» Activity:
Give a verbatim repeat of the lines that run from the line containing "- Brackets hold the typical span" to the end of the data below.
★ ★ ★ ★ ★ ★ ★
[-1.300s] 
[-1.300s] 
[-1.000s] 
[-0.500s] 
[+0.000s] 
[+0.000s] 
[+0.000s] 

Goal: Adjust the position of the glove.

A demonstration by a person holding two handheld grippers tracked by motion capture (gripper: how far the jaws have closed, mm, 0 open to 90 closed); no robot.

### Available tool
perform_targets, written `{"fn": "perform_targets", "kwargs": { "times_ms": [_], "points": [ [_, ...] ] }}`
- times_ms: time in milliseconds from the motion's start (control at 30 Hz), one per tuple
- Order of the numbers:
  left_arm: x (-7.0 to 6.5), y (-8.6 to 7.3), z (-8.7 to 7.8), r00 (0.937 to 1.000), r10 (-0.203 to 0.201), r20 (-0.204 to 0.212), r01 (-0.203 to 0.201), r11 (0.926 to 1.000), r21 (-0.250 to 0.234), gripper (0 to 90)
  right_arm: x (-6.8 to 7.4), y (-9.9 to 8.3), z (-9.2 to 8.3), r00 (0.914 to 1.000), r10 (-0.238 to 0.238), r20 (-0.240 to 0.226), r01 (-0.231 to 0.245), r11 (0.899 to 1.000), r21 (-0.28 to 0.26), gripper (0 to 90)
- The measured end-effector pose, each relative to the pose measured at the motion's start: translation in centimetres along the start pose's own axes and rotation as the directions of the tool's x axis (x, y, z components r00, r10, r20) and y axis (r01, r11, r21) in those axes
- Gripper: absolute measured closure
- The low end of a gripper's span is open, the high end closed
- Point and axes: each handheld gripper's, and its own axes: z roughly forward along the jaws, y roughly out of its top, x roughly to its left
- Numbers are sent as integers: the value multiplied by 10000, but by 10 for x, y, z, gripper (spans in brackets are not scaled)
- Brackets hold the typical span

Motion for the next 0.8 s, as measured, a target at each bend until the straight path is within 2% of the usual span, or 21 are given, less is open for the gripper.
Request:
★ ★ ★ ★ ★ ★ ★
» Output of the exercise:
- Brackets hold the typical span

Motion for the next 0.8 s, as measured, a target at each bend until the straight path is within 2% of the usual span, or 21 are given, less is open for the gripper.
Request:

With that, the exercise is finished.